3.1 Dataset I—Taxonomic classification of viral sequences

We evaluate the classification performance of the CSSS model [see Equation (9)] by predicting genera of viral DNA sequences in Dataset I (see Section 2). The training and test sets are generated as described in Section 2—Dataset I. The classification of test examples is then performed using the NN algorithm (1-NN) with the CSSSs calculated as given in Equation (9). For this dataset, the combined score in Equation (9) is calculated based on scores obtained with the three alignment-free measures [see Section 2, Equations (3, 5 and 7)] and the normalized BLAST score [see Equation (13)]. The value for the k-mer size is varied between 2 and 5, and the classification performance of the individual similarity measures is determined for each training and test sets as described in Dataset I, step 2 (see Section 2). The optimum value for the k-mer size is then selected based on the following two conditions (i) best classification performance and (ii) k-mer size has to satisfy the inequality given in Equation (15). Note that the optimum k-mer sizes were estimated separately for complete viral genomes and for each of the three different viral fragment lengths (see Section 2.3.1). In Table 1, we compare the classification performance of the CSSS model to five other models, PAUDA (Huson and Xie, 2014), NBC (Rosen ), Kraken (Wood and Salzberg, 2014), PhymmBL (Brady and Salzberg, 2009) and RAIphy (Nalbantoglu ). We note that for this dataset, we could not compare the results obtained with the CSSS model to those of PhyloPythiaS (Patil ) for two reasons (i) PhyloPythiaS requires at-least 100 kb of sequence for each genus and (ii) our training set, composed of 147 different genera, exceeds the file limit size of 10 MB imposed by the PhyloPythiaS web server. We also note that PhymmBL has been shown to perform better (see Brady and Salzberg, 2011) for shorter read lengths (100–800 bp) than both PhyloPythiaS and RAIphy.
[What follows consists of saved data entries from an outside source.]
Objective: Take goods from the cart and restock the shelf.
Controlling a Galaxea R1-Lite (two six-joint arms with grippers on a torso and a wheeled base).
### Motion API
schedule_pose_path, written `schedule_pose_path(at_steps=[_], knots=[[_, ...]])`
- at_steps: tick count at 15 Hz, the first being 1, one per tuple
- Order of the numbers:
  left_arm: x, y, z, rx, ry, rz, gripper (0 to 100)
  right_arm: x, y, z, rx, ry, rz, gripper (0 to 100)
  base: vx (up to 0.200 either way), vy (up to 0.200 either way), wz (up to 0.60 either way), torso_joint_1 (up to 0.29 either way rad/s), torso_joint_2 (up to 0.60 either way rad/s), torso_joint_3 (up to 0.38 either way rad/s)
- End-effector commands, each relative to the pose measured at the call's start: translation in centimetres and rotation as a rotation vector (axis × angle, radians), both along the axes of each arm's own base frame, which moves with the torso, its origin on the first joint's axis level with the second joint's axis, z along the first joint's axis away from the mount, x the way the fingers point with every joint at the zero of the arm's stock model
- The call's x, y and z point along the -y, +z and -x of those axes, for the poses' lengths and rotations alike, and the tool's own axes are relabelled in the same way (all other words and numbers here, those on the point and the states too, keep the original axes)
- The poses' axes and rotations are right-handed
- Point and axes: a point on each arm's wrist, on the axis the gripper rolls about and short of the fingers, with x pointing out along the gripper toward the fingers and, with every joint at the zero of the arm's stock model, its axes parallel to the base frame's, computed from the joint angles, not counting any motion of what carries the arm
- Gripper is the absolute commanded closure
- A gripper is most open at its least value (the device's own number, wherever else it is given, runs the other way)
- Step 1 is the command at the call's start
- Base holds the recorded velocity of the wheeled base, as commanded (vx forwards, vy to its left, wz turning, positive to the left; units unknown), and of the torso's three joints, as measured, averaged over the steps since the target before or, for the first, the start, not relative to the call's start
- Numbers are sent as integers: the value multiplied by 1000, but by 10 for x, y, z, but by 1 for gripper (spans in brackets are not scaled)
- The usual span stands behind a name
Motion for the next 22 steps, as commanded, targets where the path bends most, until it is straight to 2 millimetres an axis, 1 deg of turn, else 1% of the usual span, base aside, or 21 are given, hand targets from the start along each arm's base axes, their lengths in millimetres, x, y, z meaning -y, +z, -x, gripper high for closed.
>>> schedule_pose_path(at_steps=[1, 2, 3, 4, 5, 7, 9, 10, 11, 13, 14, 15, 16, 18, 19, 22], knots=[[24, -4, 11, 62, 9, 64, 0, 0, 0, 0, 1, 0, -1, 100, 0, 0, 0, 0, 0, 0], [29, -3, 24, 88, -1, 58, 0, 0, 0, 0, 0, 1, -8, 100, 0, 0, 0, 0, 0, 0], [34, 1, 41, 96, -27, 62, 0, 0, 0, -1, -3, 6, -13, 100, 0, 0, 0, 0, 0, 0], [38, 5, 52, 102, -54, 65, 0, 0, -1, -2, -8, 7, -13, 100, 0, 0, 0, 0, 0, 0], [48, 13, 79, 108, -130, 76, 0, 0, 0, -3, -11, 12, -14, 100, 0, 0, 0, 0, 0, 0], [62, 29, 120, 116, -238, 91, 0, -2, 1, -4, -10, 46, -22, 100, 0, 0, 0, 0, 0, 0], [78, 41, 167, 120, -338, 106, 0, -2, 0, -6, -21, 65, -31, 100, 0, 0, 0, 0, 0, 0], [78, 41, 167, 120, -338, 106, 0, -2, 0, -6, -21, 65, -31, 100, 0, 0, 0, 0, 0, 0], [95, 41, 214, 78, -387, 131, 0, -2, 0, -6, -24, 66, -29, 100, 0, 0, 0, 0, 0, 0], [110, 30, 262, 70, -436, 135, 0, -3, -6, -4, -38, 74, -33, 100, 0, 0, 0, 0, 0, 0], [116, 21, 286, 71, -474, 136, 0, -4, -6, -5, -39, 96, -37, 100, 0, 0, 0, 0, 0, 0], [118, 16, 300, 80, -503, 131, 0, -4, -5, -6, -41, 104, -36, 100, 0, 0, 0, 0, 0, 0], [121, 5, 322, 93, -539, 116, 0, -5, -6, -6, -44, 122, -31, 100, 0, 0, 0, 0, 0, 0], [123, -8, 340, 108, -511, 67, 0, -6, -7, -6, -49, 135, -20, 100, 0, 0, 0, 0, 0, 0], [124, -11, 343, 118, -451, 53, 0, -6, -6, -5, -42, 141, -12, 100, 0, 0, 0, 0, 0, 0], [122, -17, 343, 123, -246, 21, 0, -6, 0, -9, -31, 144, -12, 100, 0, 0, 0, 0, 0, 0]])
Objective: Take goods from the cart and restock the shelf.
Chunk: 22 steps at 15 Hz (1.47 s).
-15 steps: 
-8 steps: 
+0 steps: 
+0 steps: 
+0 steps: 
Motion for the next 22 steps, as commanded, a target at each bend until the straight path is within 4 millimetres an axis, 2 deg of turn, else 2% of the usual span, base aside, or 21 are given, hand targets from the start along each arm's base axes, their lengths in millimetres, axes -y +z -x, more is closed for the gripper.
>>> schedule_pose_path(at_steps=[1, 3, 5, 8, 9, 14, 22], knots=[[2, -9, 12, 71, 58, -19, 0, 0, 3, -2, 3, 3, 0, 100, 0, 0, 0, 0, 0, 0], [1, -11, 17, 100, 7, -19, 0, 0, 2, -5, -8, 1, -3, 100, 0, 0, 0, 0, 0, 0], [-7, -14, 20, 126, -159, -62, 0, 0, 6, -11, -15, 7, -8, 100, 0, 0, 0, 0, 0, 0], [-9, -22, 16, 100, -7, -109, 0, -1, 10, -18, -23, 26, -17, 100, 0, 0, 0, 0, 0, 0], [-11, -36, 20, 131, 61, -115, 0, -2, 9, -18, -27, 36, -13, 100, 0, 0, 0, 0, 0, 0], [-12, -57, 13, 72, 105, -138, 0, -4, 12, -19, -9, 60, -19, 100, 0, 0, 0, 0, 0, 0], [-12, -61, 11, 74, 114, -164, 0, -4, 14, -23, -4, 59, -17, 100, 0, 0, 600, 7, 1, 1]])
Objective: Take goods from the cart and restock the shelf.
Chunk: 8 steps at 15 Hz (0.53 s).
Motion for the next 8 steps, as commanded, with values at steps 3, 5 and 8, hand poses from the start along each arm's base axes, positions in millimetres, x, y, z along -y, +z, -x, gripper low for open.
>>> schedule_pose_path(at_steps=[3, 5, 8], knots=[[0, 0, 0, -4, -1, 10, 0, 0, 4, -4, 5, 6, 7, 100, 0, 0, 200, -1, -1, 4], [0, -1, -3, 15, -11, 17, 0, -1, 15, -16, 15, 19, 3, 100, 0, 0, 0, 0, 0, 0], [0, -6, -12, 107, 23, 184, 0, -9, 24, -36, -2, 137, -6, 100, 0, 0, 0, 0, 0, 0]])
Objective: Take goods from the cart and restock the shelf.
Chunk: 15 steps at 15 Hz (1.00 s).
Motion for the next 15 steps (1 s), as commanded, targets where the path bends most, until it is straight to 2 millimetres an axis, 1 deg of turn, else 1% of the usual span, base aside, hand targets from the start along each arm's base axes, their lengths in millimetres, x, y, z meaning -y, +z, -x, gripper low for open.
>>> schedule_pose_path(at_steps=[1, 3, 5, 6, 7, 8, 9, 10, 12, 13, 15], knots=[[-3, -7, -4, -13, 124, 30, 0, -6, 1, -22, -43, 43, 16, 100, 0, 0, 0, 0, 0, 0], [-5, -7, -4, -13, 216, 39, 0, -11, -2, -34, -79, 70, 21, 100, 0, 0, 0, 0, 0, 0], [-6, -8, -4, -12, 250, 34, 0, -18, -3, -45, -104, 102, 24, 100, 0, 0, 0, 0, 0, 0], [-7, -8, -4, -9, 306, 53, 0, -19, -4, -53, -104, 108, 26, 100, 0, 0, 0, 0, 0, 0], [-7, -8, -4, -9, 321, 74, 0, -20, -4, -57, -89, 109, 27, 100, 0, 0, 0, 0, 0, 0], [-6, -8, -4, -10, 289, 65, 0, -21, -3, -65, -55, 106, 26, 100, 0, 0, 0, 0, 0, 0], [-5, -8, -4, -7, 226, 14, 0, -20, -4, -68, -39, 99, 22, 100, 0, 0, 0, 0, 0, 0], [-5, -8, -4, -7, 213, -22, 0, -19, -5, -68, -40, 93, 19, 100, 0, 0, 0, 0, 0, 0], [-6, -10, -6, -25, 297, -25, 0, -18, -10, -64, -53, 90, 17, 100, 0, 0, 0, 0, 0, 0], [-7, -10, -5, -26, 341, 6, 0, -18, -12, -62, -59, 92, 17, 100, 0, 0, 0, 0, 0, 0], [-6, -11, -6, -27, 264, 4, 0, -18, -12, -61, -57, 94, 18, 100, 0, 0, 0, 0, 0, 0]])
The results presented in Table 1 were obtained using identical training and test sets.

Table 1.

Classifier	Full-length genomes accuracy (%)	Viral fragment length 1000-bp accuracy (%)	500-bp accuracy (%)	100-bp accuracy (%)
CSSS	91.43 ± 0.99	70.02 ± 2.01	63.02 ± 1.49	35.94 ± 3.31
PhymmBL	86.56 ± 2.19	68.90 ± 1.78	57.28 ± 2.09	29.79 ± 1.66
NBC	74.67 ± 0.64	59.06 ± 1.49	50.39 ± 2.77	34.04 ± 1.53
Kraken	48.47 ± 1.85	26.66 ± 1.94	23.07 ± 2.19	16.26 ± 1.40
RAIphy	42.03 ± 1.56	30.72 ± 1.66	23.97 ± 1.66	14.06 ± 1.17
PAUDA	0.10 ± 0.15	6.73 ± 1.40	21.22 ± 1.32	31.89 ± 2.42

The classification accuracy [see Equation (16)] for Dataset I obtained with the CSSS (1-NN classifier) and the five other models: PhymmBL (Brady and Salzberg, 2009), NBC (Rosen et al., 2011), Kraken (Wood and Salzberg, 2014), RAIphy (Nalbantoglu et al., 2011) and PAUDA (Huson and Xie, 2014) when predicting 147 different viral genera across 266 viral DNA sequences as a function of the viral fragment length Table 1 presents that the CSSS model and PhymmBL significantly outperform other classification methods for short viral fragments (500–1000 bp) and complete viral genomes. Furthermore, significant improvement in classification accuracy is obtained when using the CSSS model over that of PhymmBL for 100–500 bp viral fragments and complete viral genomes. We found no significant difference between the CSSS model and PhymmBL for 1000 bp fragments (P value = 0.23, using the two sample t-test). Also no significant difference was found between the CSSS model and NBC (Rosen ) for very short 100-bp viral fragments (P value = 0.13, using the two sample t-test). We refer the reader to Section 4 for the explanation of these two results. Because CSSS and PhymmBL are both hybrid models that combine the alignment-based and the alignment-free/composition-based approaches, in Supplementary Table S4 in Supplementary Data we compare the performance of the CSSS model to that of PhymmBL when BLAST scores are used for classification alone. Both models achieve higher accuracy than BLAST scores alone (except for the CSSS model with short 100 bp fragments). From Supplementary Table S4 in Supplementary Data, we also note that higher accuracy is achieved when classification is performed using BLAST scores alone with CSSS rather than PhymmBL, we explain the reason for this discrepancy in Section 4.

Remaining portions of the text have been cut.